- Action item: Search the data below for "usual"; list each line that holds it.

- Records contained in a dataset:
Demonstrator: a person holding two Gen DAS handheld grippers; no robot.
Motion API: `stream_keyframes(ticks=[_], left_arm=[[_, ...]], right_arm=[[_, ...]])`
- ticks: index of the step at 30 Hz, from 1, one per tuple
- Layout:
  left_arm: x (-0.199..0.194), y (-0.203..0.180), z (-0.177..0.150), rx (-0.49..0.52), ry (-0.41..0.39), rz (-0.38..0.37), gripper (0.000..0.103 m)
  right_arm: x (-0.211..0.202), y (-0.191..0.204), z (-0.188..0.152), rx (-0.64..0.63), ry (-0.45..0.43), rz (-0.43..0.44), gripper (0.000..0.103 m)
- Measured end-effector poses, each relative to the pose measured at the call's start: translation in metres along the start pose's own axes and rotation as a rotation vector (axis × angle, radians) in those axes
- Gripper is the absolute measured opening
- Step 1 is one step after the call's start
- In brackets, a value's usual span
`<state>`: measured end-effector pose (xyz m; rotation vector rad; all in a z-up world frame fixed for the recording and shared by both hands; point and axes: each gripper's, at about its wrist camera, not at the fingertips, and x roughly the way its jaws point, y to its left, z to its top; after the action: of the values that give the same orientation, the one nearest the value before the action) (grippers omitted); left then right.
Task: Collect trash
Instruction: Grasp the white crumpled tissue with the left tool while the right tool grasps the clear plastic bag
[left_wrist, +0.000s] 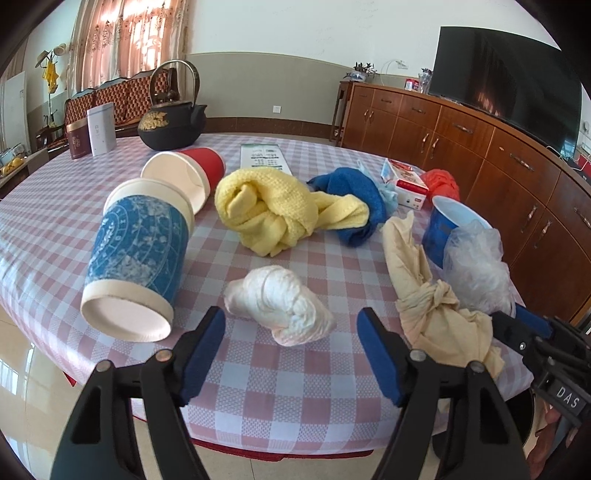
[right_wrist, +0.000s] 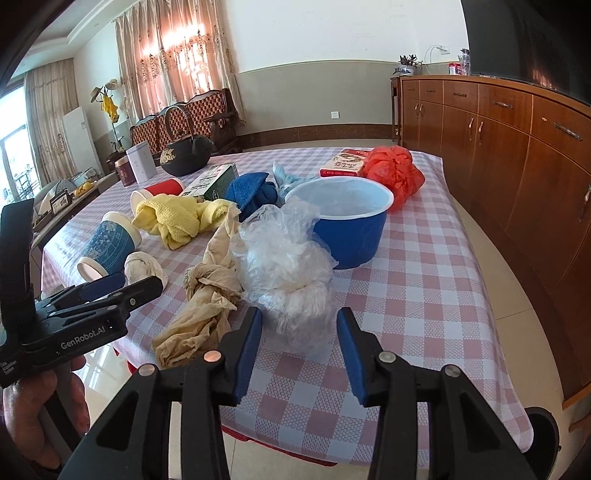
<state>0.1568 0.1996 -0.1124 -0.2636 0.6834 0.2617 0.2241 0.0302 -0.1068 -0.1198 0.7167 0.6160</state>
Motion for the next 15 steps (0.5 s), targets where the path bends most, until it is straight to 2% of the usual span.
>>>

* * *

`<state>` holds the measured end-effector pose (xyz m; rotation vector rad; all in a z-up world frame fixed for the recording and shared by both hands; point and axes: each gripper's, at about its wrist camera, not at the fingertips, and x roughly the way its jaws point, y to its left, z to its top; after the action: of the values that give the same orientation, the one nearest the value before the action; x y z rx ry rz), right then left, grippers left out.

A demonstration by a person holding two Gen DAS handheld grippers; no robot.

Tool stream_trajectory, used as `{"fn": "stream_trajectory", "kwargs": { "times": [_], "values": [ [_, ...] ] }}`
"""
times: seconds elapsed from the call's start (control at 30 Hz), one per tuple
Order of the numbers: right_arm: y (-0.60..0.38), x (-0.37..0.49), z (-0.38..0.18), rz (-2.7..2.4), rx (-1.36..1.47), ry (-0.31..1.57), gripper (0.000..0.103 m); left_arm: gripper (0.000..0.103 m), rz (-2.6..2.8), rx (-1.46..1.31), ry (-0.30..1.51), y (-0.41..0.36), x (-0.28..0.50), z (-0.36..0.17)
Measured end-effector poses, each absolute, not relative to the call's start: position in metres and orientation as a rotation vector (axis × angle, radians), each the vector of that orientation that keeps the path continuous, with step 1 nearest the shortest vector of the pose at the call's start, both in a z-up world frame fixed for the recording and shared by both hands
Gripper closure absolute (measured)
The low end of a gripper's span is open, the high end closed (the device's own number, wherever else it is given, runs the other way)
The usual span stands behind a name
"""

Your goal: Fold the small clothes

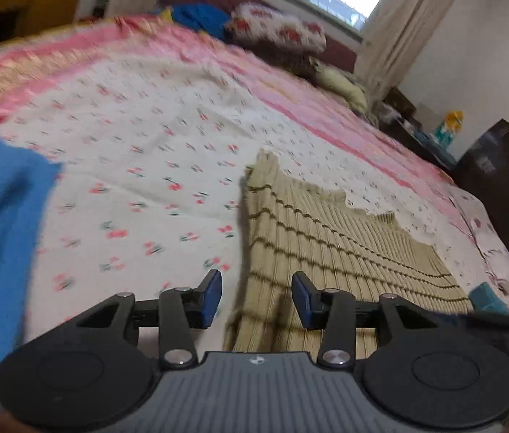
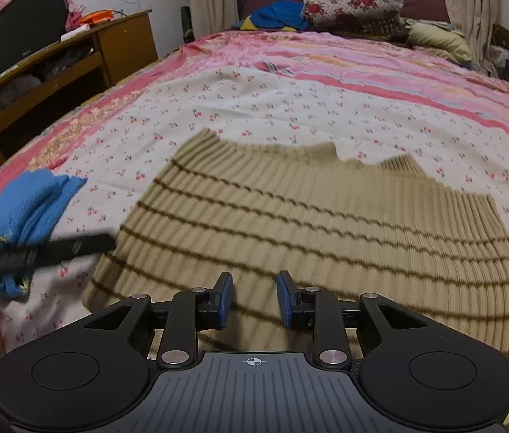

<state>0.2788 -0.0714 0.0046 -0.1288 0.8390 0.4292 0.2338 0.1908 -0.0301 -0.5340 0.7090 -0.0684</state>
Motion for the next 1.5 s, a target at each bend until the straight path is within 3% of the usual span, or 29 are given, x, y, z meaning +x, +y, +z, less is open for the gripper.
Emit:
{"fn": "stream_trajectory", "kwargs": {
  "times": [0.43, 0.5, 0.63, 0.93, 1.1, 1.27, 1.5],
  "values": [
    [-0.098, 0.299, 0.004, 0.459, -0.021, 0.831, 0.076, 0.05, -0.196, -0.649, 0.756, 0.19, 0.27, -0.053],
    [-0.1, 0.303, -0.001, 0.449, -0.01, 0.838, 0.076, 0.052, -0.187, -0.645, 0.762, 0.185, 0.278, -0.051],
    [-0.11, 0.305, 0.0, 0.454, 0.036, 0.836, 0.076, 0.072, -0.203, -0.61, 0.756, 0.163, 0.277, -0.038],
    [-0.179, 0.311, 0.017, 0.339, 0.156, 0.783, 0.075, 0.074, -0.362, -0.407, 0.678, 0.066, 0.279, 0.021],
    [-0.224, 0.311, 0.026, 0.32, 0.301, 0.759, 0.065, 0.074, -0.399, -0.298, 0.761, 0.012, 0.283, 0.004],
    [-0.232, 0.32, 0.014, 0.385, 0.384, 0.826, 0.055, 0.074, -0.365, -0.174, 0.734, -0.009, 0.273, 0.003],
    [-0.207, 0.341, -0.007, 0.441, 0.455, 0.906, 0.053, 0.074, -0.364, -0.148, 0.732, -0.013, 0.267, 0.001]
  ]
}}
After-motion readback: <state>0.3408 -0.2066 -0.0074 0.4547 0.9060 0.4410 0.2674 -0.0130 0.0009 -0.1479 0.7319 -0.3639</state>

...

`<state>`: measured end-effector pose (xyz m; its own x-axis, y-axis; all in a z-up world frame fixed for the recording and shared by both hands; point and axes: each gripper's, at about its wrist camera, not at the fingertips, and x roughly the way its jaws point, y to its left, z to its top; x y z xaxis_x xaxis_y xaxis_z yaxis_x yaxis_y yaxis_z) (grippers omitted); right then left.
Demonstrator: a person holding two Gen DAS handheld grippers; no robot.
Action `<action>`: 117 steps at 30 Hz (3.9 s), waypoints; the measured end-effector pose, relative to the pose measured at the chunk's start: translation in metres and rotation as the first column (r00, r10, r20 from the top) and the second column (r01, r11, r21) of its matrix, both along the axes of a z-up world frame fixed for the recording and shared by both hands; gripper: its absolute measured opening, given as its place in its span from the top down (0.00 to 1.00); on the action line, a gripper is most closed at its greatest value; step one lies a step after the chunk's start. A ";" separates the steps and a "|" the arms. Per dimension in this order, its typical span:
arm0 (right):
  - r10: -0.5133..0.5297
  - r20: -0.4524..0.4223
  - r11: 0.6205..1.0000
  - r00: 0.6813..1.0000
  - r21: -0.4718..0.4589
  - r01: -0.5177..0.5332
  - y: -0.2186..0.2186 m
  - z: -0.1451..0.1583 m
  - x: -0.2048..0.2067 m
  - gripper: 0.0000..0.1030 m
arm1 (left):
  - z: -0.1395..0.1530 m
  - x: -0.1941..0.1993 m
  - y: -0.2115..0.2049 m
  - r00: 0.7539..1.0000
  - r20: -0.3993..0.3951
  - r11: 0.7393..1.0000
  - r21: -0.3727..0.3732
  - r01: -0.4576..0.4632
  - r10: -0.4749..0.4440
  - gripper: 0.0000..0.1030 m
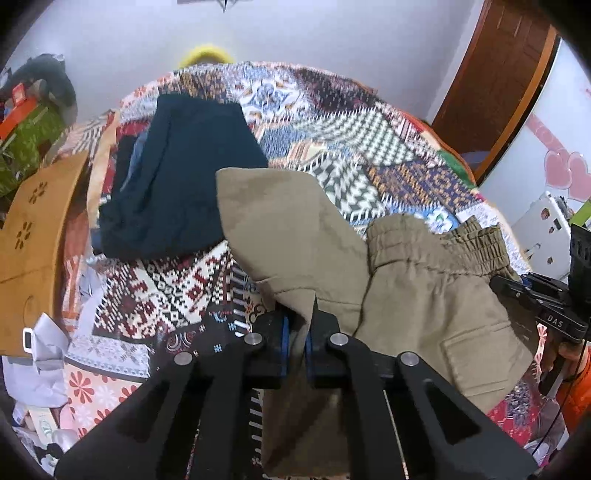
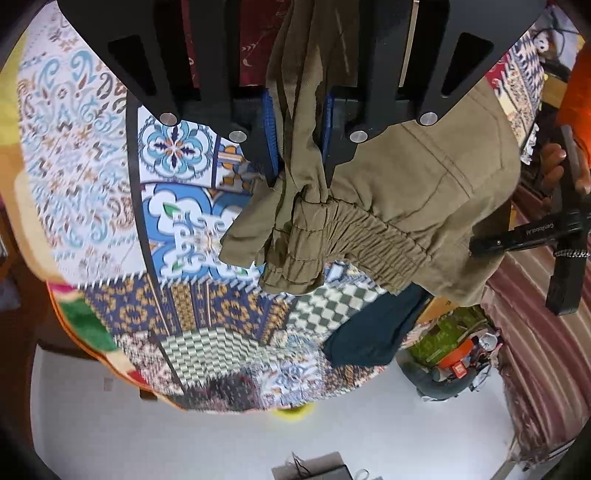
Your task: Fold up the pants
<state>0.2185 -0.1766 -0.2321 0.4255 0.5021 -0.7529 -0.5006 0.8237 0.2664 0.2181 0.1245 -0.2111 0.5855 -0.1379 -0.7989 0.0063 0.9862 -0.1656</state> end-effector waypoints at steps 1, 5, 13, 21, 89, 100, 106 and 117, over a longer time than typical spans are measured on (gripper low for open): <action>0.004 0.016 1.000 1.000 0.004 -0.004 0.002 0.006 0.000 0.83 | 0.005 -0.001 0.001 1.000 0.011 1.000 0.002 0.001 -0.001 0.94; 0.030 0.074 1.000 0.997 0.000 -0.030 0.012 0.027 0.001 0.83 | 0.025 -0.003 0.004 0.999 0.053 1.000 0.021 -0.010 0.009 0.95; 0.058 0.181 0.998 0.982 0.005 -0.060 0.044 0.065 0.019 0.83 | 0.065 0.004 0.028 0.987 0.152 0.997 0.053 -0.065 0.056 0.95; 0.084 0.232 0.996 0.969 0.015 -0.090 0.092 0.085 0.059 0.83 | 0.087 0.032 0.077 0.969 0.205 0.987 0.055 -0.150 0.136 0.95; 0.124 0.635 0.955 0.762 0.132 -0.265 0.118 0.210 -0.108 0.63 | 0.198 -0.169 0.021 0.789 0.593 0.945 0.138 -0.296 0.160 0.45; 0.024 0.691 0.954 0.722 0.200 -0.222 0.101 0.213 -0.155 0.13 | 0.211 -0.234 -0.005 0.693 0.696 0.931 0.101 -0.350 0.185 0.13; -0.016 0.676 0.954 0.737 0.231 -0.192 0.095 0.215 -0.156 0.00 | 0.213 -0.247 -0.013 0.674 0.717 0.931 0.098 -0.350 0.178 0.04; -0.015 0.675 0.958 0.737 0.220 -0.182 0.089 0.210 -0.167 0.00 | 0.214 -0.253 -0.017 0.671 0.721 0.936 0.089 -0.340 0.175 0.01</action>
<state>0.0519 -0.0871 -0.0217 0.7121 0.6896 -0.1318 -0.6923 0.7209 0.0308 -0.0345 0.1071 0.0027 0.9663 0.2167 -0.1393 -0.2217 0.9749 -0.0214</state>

- Task output:
- In brackets, a value's usual span
Motion for the next 15 steps (0.5 s), targets where the path bends most, until it is straight to 2% of the usual span.
The usual span stands behind a name
Motion for the next 1.5 s, a target at each bend until the straight path is within 3% of the usual span, or 29 are given, x, y, z meaning +x, +y, +z, less is open for the gripper.

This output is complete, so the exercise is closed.